Hi!
I'm currently facing the same difficulties trying to use Windows Server 2012 with HPC pack and the built in job scheduler. I can't get simulations to run on multiple nodes. The job scheduler reserves CPU:s on several nodes, but all the processes are running on one node.
Are you able to start FDS simulations on multiple nodes using the command prompt? When I try to run simulations on multiple nodes i get this result:
C:\CFD\2>mpiexec -file config.txt
Process 1 of 6 is running on HEADNODE.home.local
Process 0 of 6 is running on HEADNODE.home.local
Fatal error in PMPI_Barrier: Other MPI error, error stack:
PMPI_Barrier(476)............: MPI_Barrier(MPI_COMM_WORLD) failed
MPIR_Barrier(82).............:
MPIC_Sendrecv(158)...........:
MPID_Isend(116)..............: failure occurred while attempting to send an eage
r message
MPIDI_CH3_iSend(175).........:
MPIDI_CH3I_Sock_connect(1212): [ch3:sock] rank 0 unable to connect to rank 2 usi
ng business card <port=49275 description=NODE1.home.local ifname=192.
168.0.2 >
MPIDU_Sock_post_connect(1231): unable to connect to NODE1.home.local
on port 49275, exhausted all endpoints (errno -1)
MPIDU_Sock_post_connect(1247): gethostbyname failed, No such host is known. (err
no 11001)
Process 4 of 6 is running on NODE2.home.local
Process 5 of 6 is running on NODE2.home.local
Process 6 of 6 is running on NODE2.home.local
job aborted:
rank: node: exit code[: error message]
0:
192.168.0.1: 1: Fatal error in PMPI_Barrier: Other MPI error, error stack:
PMPI_Barrier(476)............: MPI_Barrier(MPI_COMM_WORLD) failed
MPIR_Barrier(82).............:
MPIC_Sendrecv(158)...........:
MPID_Isend(116)..............: failure occurred while attempting to send an eage
r message
MPIDI_CH3_iSend(175).........:
MPIDI_CH3I_Sock_connect(1212): [ch3:sock] rank 0 unable to connect to rank 2 usi
ng business card <port=49275 description=WIN-FN5M18C04MN.hemma.local ifname=192.
168.0.2 >
MPIDU_Sock_post_connect(1231): unable to connect to WIN-FN5M18C04MN.hemma.local
on port 49275, exhausted all endpoints (errno -1)
MPIDU_Sock_post_connect(1247): gethostbyname failed, No such host is known. (err
no 11001)
1:
192.168.0.1: 1
2:
192.168.0.2: 1
3:
192.168.0.2: 1
4:
192.168.0.3: 1
5:
192.168.0.3: 1
6:
192.168.0.3: 1
I can start and run simulations on NODE1 and NODE2 from HEADNODE if the simulation is run on one node.

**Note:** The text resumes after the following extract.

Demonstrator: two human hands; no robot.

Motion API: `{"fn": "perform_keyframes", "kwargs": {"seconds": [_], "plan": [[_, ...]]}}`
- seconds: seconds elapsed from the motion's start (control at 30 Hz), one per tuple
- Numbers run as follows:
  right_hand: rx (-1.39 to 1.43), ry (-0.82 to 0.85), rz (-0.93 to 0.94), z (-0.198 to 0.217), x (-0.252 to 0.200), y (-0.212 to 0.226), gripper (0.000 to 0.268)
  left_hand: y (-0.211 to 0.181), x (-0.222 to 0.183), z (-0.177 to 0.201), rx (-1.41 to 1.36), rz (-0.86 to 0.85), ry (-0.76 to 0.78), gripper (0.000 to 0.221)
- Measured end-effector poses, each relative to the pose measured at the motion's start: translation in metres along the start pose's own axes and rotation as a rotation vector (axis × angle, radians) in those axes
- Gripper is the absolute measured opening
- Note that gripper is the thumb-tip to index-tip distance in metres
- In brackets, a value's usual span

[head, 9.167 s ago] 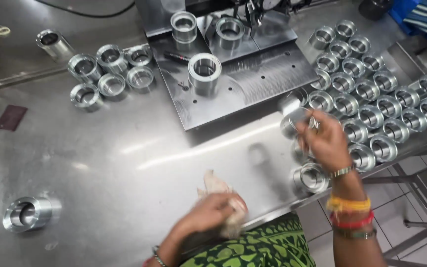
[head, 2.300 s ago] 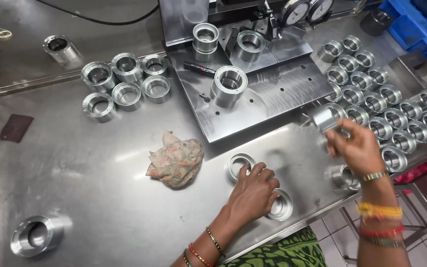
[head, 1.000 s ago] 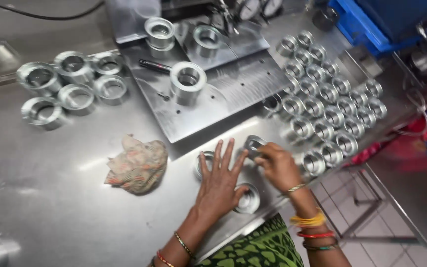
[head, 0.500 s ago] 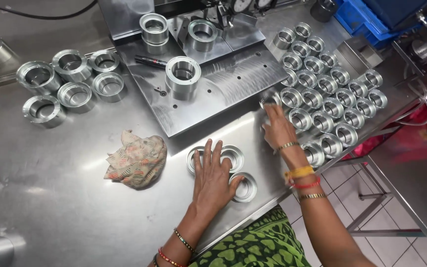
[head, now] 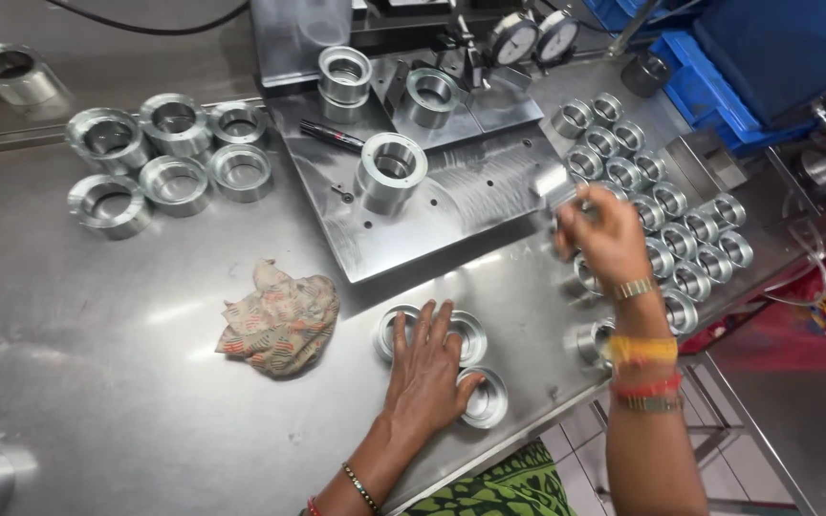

If I try to run a simulation on two or more nodes I get the error messages above.
I'm thinking that the problem with running a simulation on multiple nodes can cause the problem with the job scheduler only using a single node for simulations?
I haven't been successful using MS-MPI to run FDS simulations.
Have you made any progress on the matter?
Thanks